What is the Importance of Digital Literacy?
During the COVID-19 pandemic, the rapid shift from face-to-face to virtual learning demonstrated the importance of digital literacy. Virtual learning is now the sole mode of instruction and learning in many school districts. Students and parents are learning how to navigate new systems and accurately complete assignments. Even for hybrid students or those who still attend school face to face daily, computers and other devices such as Clear Touch boards, Promethean boards, iPads, clickers, and a plethora of programs and websites are utilized to accomplish tasks.
Consider this: what would you do if all of the technology you own and use every day stopped working for a week? How would you behave? What methods would you use to communicate, teach, and learn? How do you pay your bills, order food, listen to music, or watch movies? It is critical to have the skills necessary to prosper with digital literacy.

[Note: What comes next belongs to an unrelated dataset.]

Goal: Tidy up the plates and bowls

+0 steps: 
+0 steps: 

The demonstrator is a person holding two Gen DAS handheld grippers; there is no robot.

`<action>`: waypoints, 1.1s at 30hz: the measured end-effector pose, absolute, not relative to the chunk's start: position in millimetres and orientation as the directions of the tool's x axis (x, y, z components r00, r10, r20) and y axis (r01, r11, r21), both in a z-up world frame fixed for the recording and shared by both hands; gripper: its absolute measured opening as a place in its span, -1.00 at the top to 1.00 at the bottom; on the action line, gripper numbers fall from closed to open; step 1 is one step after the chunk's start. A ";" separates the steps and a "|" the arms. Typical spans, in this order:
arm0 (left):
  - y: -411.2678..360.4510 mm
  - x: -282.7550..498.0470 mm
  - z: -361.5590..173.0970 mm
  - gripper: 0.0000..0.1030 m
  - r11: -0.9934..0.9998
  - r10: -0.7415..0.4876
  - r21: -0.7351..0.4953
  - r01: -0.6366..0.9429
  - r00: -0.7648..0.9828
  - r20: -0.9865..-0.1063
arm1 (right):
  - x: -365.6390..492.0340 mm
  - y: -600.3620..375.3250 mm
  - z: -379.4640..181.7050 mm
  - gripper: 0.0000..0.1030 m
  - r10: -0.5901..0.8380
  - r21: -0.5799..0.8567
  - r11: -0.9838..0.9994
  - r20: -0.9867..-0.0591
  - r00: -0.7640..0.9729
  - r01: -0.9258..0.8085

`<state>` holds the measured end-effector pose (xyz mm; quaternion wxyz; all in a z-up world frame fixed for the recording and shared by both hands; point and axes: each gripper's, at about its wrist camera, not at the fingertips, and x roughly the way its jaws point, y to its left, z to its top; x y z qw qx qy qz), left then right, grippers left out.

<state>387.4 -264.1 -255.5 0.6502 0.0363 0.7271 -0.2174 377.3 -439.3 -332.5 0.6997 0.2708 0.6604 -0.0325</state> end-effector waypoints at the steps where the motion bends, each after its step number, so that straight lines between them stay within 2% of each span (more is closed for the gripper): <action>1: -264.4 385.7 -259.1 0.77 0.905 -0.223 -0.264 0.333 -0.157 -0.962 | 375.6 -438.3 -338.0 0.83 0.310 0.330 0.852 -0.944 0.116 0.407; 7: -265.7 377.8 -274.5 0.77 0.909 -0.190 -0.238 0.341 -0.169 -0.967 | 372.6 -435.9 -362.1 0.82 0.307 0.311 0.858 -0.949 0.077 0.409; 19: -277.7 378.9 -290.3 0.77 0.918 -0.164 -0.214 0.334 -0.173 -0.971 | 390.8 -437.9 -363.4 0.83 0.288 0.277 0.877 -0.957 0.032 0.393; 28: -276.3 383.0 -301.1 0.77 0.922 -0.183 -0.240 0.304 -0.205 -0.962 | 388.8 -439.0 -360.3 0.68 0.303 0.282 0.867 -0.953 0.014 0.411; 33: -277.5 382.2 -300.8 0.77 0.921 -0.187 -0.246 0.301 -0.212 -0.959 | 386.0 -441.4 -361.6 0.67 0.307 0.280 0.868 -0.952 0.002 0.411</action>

Methods for Promoting Digital Learning in the Classroom
Examine what your pupils already know and can accomplish. Assign groups of students with the varied abilities to work on tasks together. We all know that pupils may learn from one another. Teach pupils how to utilize the internet responsibly and how to assess which sites are reputable and worthwhile.
Allow students to choose how they want to complete assignments. Provide a selection board with several possibilities. For example, students might complete each given project using a video presentation, a PowerPoint or Prezi presentation, a brochure, a diary post or blog, a song they wrote, and so on. Allow students to share their skill sets with you. Teaching is the ultimate kind of learning.
Encourage the five Ps of digital citizenship. Passwords, Private Information, Personal Information, Photographs, Property, Permission, Protection, Professionalism, and Personal Brand are examples of these. Children must grasp the protocol; their obligation to be smart, safe, and kind; and the potential consequences of utilizing the internet and other digital sources.
Digital literacy is important for more than just students. Teachers and other school personnel must have these skills as well to provide their students with the best and most comprehensive education possible. Many instructors struggle with technology and just do not comprehend it. Some people may find it intimidating. Degreed instructors who graduated 20 years ago or more did not learn about digital literacy and how to use it in the classroom in college. This is why teaching has always been about personal and professional development.